In both forms of dependence when the possibility of manifesting one’s sexual or emotional need ends, you can meet real symptoms of abstinence such as depression, discomfort, anxiety, restlessness or irritability.

Just as the mother-child bond has been reinforced since the first days of life by chemical reactions that by freeing endorphins, oxytocin and dopamine cause a physiological gratification that strengthens the deed of caregiving, in the same way in the forms of dependence on affection or sex The feeling that gives being close to the beloved, having sex or being simply in excitement maintains the need to chase one’s dependence object to avoid painful emotions, empty and boredom.

Below is a series of questions to evaluate the risk of developing one Sexual or emotional dependence.

Affirmative responses, in both self -assessment tests, indicate the possibility of developing or being affected by sexual or emotional dependence and the need for more in -depth evaluations in the clinical field.

Sexual dependence

  1. Do you have secret sexual behaviors or the tendency to maintain a double relational life?
  2. Do sexual desires push you to have sexual encounters in places or with people you normally not choose?
  3. Do you need, to achieve a normal level of excitement, to implement extreme sexual activities?
  4. Does the use of pornography occupy large quantities of its time and/or jeopardize significant or work relationships?
  5. Do you frequently want to get away from a partner after having sex?
  6. Do you feel remorse, shame or guilt after sexual intercourse?
  7. Have sexual practices ever cause, or could they cause legal problems?
  8. Is the search for sex or sexual pleasure in conflict with its moral standards?
  9. Do sexual fantasies cause problems in any area of โ€‹โ€‹his life?
  10. Compulsively avoid sexual activity due to the fear of sex or intimacy?

Affective dependence

  1. Are you a person very in need of affection within the relationship?
  2. Do you fall in love very easily and too quickly?
  3. When he falls in love, can’t he stop fantasizing even as he is carrying out important activities?
  4. Sometimes, when he is single and looking for a partner, he lowers his standards and is satisfied with respect to what he would like or deserve?
  5. When he is in a relationship, does he tend to suffocate his partner?
  6. More than once he was involved with someone who was unable to commit himself, hoping that he or she changed?
  7. When is it attracted to someone, systematically ignore all the signals that indicate that that person is not suitable for you?
  8. When is it in love, do you trust people who are not reliable at all?
  9. At the end of a relationship, do you feel as if your life was over?
  10. Are love and relationships the only things that interest them?
  11. Fantastic about someone with whom he is in love, even if he is not available, is it more important for her than knowing someone who is available?
  12. Do you have the terror of being abandoned?

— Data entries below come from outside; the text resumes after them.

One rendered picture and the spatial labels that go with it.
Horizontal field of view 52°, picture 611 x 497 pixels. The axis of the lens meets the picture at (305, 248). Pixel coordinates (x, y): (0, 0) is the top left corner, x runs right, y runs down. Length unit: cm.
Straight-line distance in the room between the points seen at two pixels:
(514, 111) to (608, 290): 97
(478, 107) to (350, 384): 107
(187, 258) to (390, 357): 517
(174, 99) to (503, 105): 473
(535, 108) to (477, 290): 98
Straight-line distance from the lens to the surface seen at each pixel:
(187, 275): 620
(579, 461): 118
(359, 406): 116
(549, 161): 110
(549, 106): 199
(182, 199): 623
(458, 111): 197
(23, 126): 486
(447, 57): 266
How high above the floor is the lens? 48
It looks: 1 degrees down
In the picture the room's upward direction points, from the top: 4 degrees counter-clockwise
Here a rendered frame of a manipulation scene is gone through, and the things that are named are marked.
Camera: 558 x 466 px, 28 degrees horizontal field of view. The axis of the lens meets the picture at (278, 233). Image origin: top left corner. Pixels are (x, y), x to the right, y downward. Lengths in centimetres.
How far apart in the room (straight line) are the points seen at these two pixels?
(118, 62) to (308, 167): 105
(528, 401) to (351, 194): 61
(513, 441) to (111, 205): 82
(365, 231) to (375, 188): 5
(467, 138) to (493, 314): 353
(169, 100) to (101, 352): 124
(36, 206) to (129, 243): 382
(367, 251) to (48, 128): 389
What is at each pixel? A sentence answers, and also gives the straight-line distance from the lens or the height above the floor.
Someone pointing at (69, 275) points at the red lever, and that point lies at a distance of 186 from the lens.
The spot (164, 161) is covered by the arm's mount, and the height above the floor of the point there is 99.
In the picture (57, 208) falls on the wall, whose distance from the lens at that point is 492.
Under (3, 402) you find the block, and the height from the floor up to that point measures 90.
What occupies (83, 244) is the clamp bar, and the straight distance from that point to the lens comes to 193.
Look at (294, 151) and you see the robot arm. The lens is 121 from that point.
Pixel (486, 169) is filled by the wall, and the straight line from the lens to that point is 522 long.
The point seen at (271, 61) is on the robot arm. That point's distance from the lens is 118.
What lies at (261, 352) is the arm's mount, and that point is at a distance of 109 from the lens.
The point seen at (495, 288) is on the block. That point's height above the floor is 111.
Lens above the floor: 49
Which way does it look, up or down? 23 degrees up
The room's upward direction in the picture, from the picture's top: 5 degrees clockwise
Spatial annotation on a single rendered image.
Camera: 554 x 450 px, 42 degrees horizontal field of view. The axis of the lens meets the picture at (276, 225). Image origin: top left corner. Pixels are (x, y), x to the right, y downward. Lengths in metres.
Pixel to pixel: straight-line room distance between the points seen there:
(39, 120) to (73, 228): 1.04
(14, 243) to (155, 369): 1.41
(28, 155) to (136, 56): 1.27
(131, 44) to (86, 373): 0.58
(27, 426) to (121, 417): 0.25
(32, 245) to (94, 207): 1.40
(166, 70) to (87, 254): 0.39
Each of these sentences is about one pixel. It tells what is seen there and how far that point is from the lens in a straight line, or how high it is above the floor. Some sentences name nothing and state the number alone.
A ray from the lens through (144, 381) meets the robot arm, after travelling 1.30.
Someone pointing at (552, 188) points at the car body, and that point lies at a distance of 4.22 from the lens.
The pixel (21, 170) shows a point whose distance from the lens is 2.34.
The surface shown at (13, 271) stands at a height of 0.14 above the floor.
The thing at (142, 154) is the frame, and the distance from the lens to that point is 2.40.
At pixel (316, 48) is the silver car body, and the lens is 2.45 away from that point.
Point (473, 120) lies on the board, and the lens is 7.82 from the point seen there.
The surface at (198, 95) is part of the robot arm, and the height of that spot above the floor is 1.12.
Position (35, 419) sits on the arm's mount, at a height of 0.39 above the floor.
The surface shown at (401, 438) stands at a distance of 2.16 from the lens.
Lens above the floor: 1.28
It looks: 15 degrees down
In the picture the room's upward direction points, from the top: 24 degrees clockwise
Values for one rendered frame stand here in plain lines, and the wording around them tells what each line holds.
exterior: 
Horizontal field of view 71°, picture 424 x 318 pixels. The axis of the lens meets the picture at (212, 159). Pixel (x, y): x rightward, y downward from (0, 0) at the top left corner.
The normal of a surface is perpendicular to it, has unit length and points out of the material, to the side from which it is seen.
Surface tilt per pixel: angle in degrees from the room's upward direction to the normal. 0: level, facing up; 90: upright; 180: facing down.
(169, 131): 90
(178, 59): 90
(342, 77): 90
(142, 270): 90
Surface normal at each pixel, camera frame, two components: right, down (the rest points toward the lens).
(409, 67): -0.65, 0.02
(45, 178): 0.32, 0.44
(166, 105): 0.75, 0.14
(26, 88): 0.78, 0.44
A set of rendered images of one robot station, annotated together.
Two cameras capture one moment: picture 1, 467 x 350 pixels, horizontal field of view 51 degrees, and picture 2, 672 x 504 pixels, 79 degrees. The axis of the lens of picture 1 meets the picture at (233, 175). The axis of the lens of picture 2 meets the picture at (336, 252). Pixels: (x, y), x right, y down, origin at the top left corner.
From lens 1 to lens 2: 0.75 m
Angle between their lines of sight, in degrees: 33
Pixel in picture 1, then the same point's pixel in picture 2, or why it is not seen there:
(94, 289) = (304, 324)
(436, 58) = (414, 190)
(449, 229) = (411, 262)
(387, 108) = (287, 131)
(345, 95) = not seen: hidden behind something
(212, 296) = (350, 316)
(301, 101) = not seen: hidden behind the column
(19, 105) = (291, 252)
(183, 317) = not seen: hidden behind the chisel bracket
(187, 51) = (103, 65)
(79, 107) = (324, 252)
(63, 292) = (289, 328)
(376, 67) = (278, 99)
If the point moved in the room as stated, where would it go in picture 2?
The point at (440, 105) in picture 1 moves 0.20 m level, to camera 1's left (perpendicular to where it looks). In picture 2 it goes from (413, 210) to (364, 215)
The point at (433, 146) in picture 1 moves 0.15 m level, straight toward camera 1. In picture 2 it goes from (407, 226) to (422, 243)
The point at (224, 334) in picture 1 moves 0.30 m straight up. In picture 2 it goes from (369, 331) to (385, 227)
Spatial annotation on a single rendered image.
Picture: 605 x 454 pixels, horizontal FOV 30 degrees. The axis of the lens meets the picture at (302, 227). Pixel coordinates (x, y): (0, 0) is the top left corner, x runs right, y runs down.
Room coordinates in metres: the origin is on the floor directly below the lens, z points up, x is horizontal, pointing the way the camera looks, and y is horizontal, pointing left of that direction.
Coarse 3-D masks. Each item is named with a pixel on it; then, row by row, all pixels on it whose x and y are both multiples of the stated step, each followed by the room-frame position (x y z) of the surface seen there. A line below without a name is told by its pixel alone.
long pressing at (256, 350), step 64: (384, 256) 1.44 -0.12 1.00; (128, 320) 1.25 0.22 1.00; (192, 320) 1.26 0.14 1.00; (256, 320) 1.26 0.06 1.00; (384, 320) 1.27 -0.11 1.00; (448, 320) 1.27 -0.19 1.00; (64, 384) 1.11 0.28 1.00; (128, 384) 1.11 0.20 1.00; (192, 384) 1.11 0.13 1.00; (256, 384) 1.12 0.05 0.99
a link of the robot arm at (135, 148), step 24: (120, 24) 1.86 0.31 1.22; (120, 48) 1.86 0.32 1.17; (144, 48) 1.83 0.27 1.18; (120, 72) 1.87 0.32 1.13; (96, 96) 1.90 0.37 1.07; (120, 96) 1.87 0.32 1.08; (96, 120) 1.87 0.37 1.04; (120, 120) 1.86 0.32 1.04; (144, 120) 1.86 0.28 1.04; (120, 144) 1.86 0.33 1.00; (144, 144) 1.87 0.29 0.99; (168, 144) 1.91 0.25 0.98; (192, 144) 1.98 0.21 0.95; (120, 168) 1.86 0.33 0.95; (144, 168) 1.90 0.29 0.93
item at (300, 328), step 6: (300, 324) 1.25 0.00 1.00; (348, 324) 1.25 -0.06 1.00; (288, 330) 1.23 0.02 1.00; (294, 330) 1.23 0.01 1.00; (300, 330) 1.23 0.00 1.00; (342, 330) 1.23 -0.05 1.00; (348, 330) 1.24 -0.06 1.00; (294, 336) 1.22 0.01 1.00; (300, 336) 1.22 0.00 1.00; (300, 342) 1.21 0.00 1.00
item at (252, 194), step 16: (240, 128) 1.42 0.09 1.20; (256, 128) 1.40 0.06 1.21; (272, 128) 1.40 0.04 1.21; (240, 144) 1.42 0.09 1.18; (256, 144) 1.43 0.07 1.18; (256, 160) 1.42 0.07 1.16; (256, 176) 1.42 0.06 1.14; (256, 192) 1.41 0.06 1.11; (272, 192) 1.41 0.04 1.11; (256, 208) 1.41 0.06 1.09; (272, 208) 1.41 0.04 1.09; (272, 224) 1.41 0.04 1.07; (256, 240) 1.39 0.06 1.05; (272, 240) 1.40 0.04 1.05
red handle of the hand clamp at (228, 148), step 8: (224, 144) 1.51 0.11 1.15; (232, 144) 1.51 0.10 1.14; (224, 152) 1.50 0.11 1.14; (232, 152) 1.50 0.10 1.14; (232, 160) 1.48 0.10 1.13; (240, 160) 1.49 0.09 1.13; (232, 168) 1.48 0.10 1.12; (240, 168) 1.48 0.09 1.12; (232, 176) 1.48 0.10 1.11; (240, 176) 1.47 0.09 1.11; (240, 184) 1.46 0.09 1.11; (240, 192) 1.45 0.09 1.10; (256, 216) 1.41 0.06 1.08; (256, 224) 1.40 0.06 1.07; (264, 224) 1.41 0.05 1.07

Even the slightest refusal lives it as abandonment and makes it feel horrible?
  13. Runs behind people who have refused it, desperately trying to make him change his mind?
  14. When he is in love, is he excessively possessive and jealous?
  15. Have you neglected relatives and friends more than once because of your relationship?
Kyle Muller
About the author
Dr. Kyle Muller
Dr. Kyle Mueller is a Research Analyst at the Harris County Juvenile Probation Department in Houston, Texas. He earned his Ph.D. in Criminal Justice from Texas State University in 2019, where his dissertation was supervised by Dr. Scott Bowman. Dr. Mueller's research focuses on juvenile justice policies and evidence-based interventions aimed at reducing recidivism among youth offenders. His work has been instrumental in shaping data-driven strategies within the juvenile justice system, emphasizing rehabilitation and community engagement.